Furthermore, the low potential gate control terminal 104 is selectively driven by the second power source 102 for providing a second control voltage V _GL to control whether the low voltage power supply provides a low voltage to the pixel electrode. In this embodiment, the voltage supplied by the second power source 102 is -19V~-21V. When the display screen of the bi-stable display is updated, the switch 114 turns the second power source 102 to the low-potential gate control terminal 104, at which time the low-potential gate control terminal 104 is driven by the second power source 102 and provides a second control. The voltage V _GL is such that the low voltage power supply supplies a low voltage to the pixel electrode; after the display of the bi-stable display is updated, the switch 114 disconnects the second power source 102 from the low potential gate control terminal 104, at which time the second power source 102 stops driving the low potential gate control terminal 104 such that the low voltage power supply stops supplying a low voltage to the pixel electrode. Similarly, although shown in FIG. 2 to switch the switch 114 between the second power source 102 and 0 volts, in practice 0 volts here means that the input voltage is cut off, not necessarily necessarily 0 volts. In other words, the switch 114 should be electrically coupled to the second power source 102, and the two voltages (-19~-21 volts and 0 volts) switched by the switch 114 in FIG. 2 respectively represent the power of the second power source 102. Two states with no power supply.

The reference potential terminal 105 provides a reference potential V _COM as a voltage reference for powering the pixel electrodes. In this embodiment, when updating the display screen of the bi-stable display, the switch 109 turns on the reference potential terminal 105 to the reference power source 120 having a voltage between -1V and -2V, at which time the reference potential is provided by the reference power source 120. V _COM ; When the display of the bi-stable display is updated, the switch 109 assumes an open state and the reference potential terminal 105 is not electrically connected to the reference power source 120. It is to be noted that there are many ways in which the reference potential terminal 105 is not electrically connected to the reference power source 120 by means of the switch 109. For example, when the switch 109 is a mechanical switch (such as the toggle switch shown in FIG. 3), the switch 109 can be directly tripped (eg, in a manner indicated by the switching direction 108) to determine the on/off reference potential. An electrical conduction path between the terminal 105 and the reference power source 120; and when the switch 109 is an electronic switch (such as a FET), the conduction path of the switch 109 can be turned off (eg, controlling the gate potential of the FET to turn off its source, The conduction path between the drains, at this time, the switch 109 becomes a high impedance circuit between the reference potential terminal 105 and the reference power source 120, and this condition is also regarded as an open state here.

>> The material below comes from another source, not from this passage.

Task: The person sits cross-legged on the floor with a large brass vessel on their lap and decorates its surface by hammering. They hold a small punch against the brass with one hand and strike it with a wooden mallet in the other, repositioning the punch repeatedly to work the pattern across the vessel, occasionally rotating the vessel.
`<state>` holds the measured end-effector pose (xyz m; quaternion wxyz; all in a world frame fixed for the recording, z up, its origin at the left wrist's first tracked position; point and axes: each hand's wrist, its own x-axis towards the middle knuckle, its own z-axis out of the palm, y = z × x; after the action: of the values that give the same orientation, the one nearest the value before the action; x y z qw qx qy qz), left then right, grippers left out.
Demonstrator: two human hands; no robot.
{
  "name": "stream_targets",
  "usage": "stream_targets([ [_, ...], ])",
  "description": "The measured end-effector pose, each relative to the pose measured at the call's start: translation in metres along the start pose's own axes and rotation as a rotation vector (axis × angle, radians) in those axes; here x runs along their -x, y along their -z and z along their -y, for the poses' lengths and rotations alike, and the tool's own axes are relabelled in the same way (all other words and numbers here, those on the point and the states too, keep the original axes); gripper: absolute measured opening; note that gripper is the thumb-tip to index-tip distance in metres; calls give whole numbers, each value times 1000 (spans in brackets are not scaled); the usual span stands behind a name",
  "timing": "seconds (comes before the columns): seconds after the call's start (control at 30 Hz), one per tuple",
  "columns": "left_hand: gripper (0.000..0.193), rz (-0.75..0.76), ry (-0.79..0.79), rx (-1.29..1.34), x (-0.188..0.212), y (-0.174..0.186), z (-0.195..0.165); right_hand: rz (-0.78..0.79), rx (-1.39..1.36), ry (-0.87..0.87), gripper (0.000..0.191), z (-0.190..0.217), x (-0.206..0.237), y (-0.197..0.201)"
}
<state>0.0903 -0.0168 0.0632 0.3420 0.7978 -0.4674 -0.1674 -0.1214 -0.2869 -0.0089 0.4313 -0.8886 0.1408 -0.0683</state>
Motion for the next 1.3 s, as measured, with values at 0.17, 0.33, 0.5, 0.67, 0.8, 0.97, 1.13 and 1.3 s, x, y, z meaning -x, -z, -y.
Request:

Referring to FIG. 1 , FIG. 2 and FIG. 3 , the bistable display driving circuit of the embodiment further includes two voltage stabilizing capacitors 115 and 116 electrically coupled between the high potential gate control terminal 103 and the ground. Two voltage stabilizing capacitors 117 and 118 electrically coupled between the low potential gate control terminal 104 and the ground terminal, and a voltage stabilizing capacitor 119 electrically coupled between the reference power source 120 and the ground terminal. It can be understood that after the display screen update of the bi-stable display is completed, a certain amount of charge is stored in the voltage stabilizing capacitors 115, 116, 117, 118, 119. However, the 119 capacitor does not discharge because it is on the left side of the switch 109.

Generally, a bi-stable display includes two parts: a controller module and a panel module. These two parts are separately manufactured during the production process and then assembled together. In this embodiment, the broken lines in FIG. 1, FIG. 2 and FIG. 3 respectively divide FIG. 1, FIG. 2 and FIG. 3 into parts I and II, wherein the circuit of the first part is located in the bi-stable display. In the controller module (generally located on a system board), the circuit of Part II is located in the panel module of the bi-stable display.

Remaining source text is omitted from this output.